* **Task objective**: For this exercise, write out only the lines of the entries below from the one with "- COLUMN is" up to and including the one with "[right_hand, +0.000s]", exactly as they are. Pictures stay out.

* **The input**:
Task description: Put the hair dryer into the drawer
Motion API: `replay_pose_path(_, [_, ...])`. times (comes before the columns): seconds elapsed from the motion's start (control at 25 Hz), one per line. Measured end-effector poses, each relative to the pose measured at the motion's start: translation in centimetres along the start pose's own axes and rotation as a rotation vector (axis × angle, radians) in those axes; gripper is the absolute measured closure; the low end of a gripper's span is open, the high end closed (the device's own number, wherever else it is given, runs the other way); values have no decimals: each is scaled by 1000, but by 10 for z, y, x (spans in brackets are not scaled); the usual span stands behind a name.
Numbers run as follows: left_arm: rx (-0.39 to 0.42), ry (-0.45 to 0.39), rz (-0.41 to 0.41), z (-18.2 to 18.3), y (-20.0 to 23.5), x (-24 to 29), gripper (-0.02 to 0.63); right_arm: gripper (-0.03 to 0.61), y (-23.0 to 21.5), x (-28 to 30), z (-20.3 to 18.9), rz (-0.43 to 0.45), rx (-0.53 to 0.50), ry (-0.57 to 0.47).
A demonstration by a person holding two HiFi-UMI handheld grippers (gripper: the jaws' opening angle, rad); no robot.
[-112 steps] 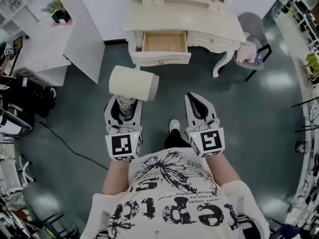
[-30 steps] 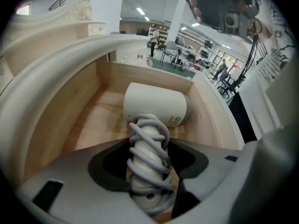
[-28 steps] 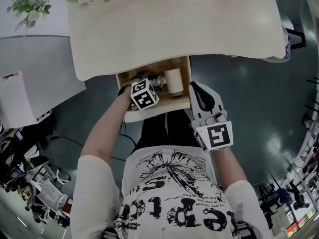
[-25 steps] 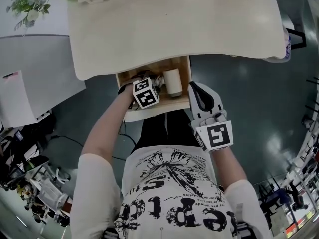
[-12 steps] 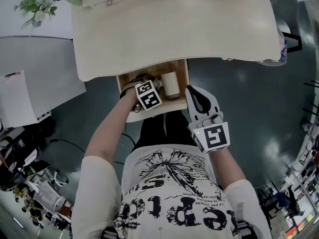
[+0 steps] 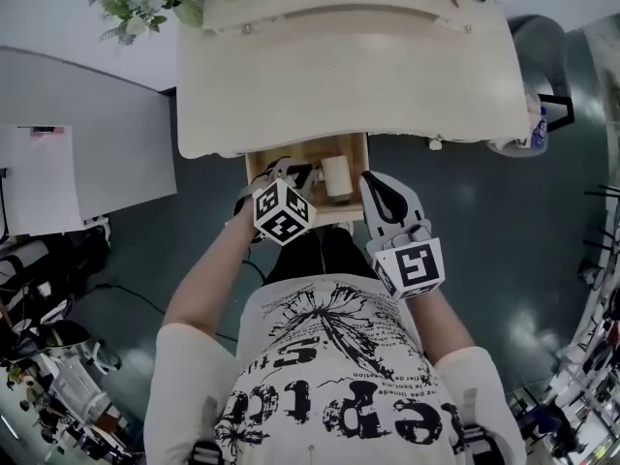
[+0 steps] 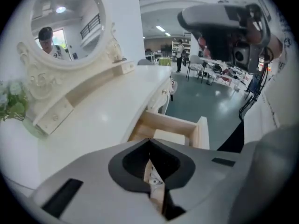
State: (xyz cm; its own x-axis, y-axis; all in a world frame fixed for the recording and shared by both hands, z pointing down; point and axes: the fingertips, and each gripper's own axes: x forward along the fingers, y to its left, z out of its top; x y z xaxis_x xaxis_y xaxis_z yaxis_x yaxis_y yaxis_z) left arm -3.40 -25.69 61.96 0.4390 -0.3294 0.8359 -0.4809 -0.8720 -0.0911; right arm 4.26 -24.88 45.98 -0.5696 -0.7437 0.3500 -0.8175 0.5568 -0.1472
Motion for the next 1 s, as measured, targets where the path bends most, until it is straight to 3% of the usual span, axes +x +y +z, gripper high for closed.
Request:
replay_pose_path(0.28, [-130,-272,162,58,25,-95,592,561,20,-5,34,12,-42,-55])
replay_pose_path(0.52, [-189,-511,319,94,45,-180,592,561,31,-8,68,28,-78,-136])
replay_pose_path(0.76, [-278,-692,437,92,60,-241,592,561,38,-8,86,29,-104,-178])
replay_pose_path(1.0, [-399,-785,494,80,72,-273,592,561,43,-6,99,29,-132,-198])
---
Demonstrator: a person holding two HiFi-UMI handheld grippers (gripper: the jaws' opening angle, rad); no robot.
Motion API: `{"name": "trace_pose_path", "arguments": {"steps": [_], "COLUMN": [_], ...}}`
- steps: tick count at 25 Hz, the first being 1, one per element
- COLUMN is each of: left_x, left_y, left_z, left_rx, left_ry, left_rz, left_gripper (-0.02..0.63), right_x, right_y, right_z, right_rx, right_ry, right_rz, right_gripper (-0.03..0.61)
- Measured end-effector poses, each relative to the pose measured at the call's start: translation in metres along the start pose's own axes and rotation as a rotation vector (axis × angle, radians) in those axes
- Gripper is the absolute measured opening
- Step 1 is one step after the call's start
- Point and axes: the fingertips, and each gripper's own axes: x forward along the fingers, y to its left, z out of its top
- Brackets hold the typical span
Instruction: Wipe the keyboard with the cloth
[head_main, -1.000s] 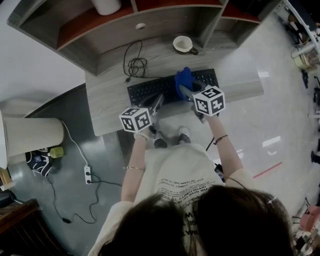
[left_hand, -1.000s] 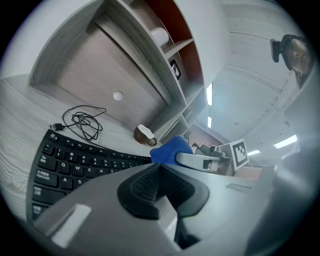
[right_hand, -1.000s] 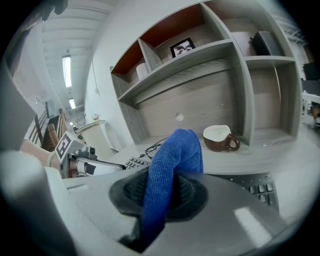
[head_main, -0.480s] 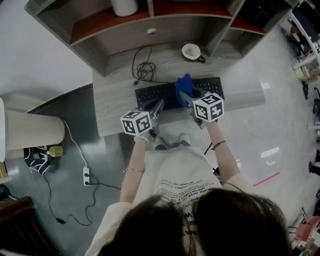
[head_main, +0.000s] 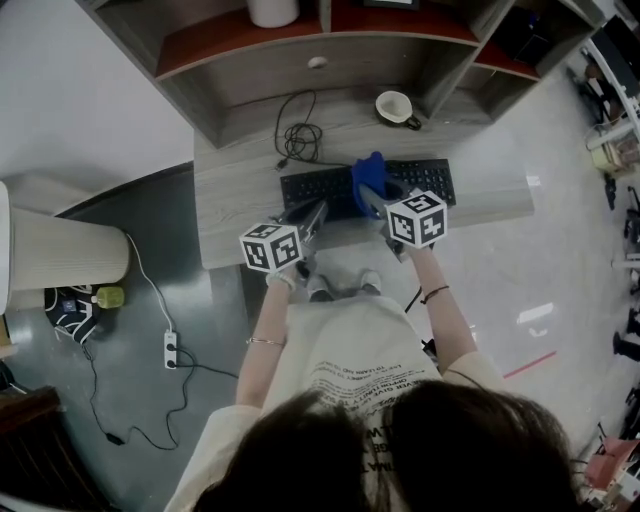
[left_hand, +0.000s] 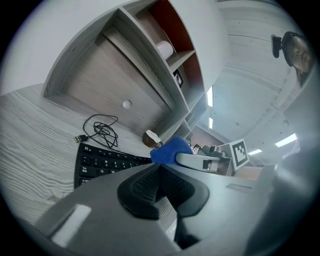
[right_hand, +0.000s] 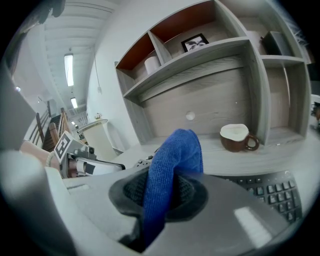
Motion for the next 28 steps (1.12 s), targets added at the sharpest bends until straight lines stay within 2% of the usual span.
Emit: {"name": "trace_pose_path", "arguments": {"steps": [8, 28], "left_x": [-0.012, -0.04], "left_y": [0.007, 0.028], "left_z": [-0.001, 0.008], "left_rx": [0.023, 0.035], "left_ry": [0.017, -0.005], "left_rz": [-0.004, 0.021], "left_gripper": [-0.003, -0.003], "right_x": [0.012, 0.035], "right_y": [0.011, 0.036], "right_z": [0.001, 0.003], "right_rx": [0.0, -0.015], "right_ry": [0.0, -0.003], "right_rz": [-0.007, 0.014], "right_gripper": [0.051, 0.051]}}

* **Final answer**:
- COLUMN is each of: left_x, left_y, left_z, left_rx, left_ry, left_rz, left_gripper (-0.02..0.63), right_x, right_y, right_z, right_rx, right_ry, right_rz, right_gripper (-0.03..0.61)
- Measured end-effector poses, each relative to the pose measured at the call's start: translation in metres along the start pose's own axes and rotation as a rotation vector (axis × angle, radians) in those axes
- Gripper is the absolute measured opening
- Step 1 is one step after the call's start
- Point and axes: the fingertips, and each gripper's own axes: x forward along the fingers, y to its left, z out of its top
- Brackets hold the typical span
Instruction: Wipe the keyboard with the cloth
[head_main, -1.000s] 
[left_hand, -1.000s] 
[right_hand, -1.000s] 
[head_main, -0.480s] 
[head_main, +0.000s] 
[left_hand, +0.000s] 
[right_hand, +0.000s] 

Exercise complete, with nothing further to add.